# [Work request]
Give back the full data, unchanged and complete.
═════ Data block ═════
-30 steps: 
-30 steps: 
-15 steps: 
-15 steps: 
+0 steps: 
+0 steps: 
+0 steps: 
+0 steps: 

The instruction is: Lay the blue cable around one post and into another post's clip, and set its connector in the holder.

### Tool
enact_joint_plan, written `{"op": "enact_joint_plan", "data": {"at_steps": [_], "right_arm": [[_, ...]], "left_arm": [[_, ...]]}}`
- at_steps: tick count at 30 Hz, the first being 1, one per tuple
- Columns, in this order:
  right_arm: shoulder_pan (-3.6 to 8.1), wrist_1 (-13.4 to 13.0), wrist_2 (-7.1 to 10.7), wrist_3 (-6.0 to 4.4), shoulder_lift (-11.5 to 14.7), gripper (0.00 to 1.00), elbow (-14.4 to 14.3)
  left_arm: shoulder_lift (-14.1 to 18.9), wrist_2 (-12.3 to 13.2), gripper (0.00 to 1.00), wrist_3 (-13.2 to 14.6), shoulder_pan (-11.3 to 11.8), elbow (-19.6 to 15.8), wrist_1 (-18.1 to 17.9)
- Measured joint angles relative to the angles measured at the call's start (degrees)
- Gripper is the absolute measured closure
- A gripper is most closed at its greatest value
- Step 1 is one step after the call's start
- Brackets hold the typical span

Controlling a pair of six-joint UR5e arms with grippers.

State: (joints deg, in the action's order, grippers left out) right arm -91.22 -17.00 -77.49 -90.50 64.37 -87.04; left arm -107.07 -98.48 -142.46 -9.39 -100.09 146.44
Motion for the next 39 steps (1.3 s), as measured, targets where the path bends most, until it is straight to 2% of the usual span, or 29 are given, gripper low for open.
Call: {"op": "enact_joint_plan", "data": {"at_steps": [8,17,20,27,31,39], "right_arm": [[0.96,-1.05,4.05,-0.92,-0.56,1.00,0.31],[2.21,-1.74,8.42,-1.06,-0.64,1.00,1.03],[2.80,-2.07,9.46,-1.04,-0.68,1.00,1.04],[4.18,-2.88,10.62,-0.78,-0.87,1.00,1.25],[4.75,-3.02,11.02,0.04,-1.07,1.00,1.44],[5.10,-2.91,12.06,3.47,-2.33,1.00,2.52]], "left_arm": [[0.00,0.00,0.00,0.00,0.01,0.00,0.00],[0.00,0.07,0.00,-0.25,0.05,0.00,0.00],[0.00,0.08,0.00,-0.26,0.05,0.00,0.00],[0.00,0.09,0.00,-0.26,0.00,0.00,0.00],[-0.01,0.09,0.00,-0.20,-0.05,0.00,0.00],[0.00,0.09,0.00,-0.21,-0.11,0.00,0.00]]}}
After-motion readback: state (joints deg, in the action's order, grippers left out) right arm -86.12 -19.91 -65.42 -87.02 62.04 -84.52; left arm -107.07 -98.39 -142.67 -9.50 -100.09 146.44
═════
# [Expected answer]
-30 steps: 
-30 steps: 
-15 steps: 
-15 steps: 
+0 steps: 
+0 steps: 
+0 steps: 
+0 steps: 

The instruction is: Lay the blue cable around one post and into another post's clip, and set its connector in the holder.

### Tool
enact_joint_plan, written `{"op": "enact_joint_plan", "data": {"at_steps": [_], "right_arm": [[_, ...]], "left_arm": [[_, ...]]}}`
- at_steps: tick count at 30 Hz, the first being 1, one per tuple
- Columns, in this order:
  right_arm: shoulder_pan (-3.6 to 8.1), wrist_1 (-13.4 to 13.0), wrist_2 (-7.1 to 10.7), wrist_3 (-6.0 to 4.4), shoulder_lift (-11.5 to 14.7), gripper (0.00 to 1.00), elbow (-14.4 to 14.3)
  left_arm: shoulder_lift (-14.1 to 18.9), wrist_2 (-12.3 to 13.2), gripper (0.00 to 1.00), wrist_3 (-13.2 to 14.6), shoulder_pan (-11.3 to 11.8), elbow (-19.6 to 15.8), wrist_1 (-18.1 to 17.9)
- Measured joint angles relative to the angles measured at the call's start (degrees)
- Gripper is the absolute measured closure
- A gripper is most closed at its greatest value
- Step 1 is one step after the call's start
- Brackets hold the typical span

Controlling a pair of six-joint UR5e arms with grippers.

State: (joints deg, in the action's order, grippers left out) right arm -91.22 -17.00 -77.49 -90.50 64.37 -87.04; left arm -107.07 -98.48 -142.46 -9.39 -100.09 146.44
Motion for the next 39 steps (1.3 s), as measured, targets where the path bends most, until it is straight to 2% of the usual span, or 29 are given, gripper low for open.
Call: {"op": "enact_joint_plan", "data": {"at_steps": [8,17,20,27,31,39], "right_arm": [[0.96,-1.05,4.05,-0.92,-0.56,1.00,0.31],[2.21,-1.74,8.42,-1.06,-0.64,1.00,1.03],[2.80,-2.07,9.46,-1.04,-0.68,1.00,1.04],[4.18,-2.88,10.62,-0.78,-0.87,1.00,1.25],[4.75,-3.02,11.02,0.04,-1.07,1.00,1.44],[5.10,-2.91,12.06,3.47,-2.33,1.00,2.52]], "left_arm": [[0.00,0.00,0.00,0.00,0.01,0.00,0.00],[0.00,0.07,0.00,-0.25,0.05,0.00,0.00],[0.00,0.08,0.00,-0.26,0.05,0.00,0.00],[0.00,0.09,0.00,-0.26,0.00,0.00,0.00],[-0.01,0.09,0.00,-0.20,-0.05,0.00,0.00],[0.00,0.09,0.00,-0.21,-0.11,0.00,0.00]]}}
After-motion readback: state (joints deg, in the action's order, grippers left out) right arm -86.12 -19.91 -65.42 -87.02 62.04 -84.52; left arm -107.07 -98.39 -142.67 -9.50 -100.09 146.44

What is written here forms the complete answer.